■ WORK TO BE COMPLETED: Type out every entry again, character for character.
____
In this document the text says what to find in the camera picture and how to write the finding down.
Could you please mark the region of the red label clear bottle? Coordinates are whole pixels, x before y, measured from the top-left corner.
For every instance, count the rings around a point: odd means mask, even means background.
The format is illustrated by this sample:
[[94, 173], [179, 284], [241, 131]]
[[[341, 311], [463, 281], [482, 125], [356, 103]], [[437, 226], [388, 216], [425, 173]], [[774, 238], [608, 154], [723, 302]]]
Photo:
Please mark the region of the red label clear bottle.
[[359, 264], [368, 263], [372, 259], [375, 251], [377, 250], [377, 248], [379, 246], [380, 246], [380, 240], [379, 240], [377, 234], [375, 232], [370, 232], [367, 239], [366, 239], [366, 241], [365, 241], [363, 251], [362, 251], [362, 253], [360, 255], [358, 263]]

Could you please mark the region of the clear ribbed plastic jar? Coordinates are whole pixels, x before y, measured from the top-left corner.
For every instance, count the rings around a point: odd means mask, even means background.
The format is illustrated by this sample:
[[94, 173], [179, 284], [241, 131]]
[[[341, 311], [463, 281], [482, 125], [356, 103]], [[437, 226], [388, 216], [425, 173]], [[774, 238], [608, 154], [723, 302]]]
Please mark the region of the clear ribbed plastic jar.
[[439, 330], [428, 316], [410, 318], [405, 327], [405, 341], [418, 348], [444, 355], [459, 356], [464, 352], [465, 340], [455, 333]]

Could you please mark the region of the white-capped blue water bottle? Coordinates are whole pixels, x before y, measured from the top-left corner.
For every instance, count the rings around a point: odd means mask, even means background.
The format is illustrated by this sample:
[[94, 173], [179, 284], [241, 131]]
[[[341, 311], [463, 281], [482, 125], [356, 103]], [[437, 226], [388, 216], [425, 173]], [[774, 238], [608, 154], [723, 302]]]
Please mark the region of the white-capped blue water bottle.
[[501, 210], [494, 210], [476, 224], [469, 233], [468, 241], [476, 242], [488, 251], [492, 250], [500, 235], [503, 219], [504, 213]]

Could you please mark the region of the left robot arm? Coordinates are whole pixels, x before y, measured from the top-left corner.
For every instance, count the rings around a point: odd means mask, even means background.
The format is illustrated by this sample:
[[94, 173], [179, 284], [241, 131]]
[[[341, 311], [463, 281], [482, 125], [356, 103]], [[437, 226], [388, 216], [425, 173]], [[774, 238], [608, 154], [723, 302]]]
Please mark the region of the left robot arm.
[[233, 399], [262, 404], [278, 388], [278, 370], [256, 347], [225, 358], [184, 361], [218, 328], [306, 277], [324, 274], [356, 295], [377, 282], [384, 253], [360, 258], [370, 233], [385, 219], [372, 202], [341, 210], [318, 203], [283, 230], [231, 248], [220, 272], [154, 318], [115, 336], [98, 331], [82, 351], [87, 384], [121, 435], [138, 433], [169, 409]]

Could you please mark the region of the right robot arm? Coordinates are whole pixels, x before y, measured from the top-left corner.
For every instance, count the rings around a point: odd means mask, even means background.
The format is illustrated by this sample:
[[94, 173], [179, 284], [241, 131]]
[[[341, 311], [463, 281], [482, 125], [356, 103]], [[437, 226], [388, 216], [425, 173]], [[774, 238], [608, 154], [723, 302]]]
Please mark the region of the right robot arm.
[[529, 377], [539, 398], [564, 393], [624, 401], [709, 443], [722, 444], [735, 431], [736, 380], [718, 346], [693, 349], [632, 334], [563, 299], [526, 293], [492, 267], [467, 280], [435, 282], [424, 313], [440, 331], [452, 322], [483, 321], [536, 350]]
____
■ EXERCISE ANSWER:
In this document the text says what to find in the camera picture and how to write the finding down.
Could you please mark the region of the red label clear bottle? Coordinates are whole pixels, x before y, measured from the top-left corner.
For every instance, count the rings around a point: odd means mask, even means background.
The format is illustrated by this sample:
[[94, 173], [179, 284], [241, 131]]
[[[341, 311], [463, 281], [482, 125], [356, 103]], [[437, 226], [388, 216], [425, 173]], [[774, 238], [608, 154], [723, 302]]]
Photo:
Please mark the region of the red label clear bottle.
[[359, 264], [368, 263], [372, 259], [375, 251], [377, 250], [377, 248], [379, 246], [380, 246], [380, 240], [379, 240], [377, 234], [375, 232], [370, 232], [367, 239], [366, 239], [366, 241], [365, 241], [363, 251], [362, 251], [362, 253], [360, 255], [358, 263]]

Could you please mark the region of the clear ribbed plastic jar? Coordinates are whole pixels, x before y, measured from the top-left corner.
For every instance, count the rings around a point: odd means mask, even means background.
The format is illustrated by this sample:
[[94, 173], [179, 284], [241, 131]]
[[[341, 311], [463, 281], [482, 125], [356, 103]], [[437, 226], [388, 216], [425, 173]], [[774, 238], [608, 154], [723, 302]]]
Please mark the region of the clear ribbed plastic jar.
[[439, 330], [428, 316], [410, 318], [405, 327], [405, 341], [418, 348], [444, 355], [459, 356], [464, 352], [465, 340], [455, 333]]

Could you please mark the region of the white-capped blue water bottle? Coordinates are whole pixels, x before y, measured from the top-left corner.
For every instance, count the rings around a point: odd means mask, even means background.
The format is illustrated by this sample:
[[94, 173], [179, 284], [241, 131]]
[[[341, 311], [463, 281], [482, 125], [356, 103]], [[437, 226], [388, 216], [425, 173]], [[774, 238], [608, 154], [723, 302]]]
Please mark the region of the white-capped blue water bottle.
[[501, 210], [494, 210], [476, 224], [469, 233], [468, 241], [476, 242], [488, 251], [492, 250], [500, 235], [503, 219], [504, 213]]

Could you please mark the region of the left robot arm? Coordinates are whole pixels, x before y, measured from the top-left corner.
For every instance, count the rings around a point: odd means mask, even means background.
The format is illustrated by this sample:
[[94, 173], [179, 284], [241, 131]]
[[[341, 311], [463, 281], [482, 125], [356, 103]], [[437, 226], [388, 216], [425, 173]], [[774, 238], [608, 154], [723, 302]]]
Please mark the region of the left robot arm.
[[233, 399], [262, 404], [278, 388], [278, 370], [256, 347], [225, 358], [184, 361], [218, 328], [306, 277], [324, 274], [356, 295], [377, 282], [384, 253], [360, 258], [370, 233], [385, 219], [372, 202], [341, 210], [318, 203], [283, 230], [231, 248], [220, 272], [154, 318], [115, 336], [98, 331], [82, 351], [87, 384], [121, 435], [138, 433], [169, 409]]

Could you please mark the region of the right robot arm? Coordinates are whole pixels, x before y, measured from the top-left corner.
For every instance, count the rings around a point: odd means mask, even means background.
The format is illustrated by this sample:
[[94, 173], [179, 284], [241, 131]]
[[[341, 311], [463, 281], [482, 125], [356, 103]], [[437, 226], [388, 216], [425, 173]], [[774, 238], [608, 154], [723, 302]]]
Please mark the region of the right robot arm.
[[529, 377], [539, 398], [564, 393], [624, 401], [709, 443], [722, 444], [735, 431], [736, 380], [718, 346], [693, 349], [632, 334], [563, 299], [526, 293], [492, 267], [467, 280], [435, 282], [424, 313], [440, 331], [452, 322], [483, 321], [536, 350]]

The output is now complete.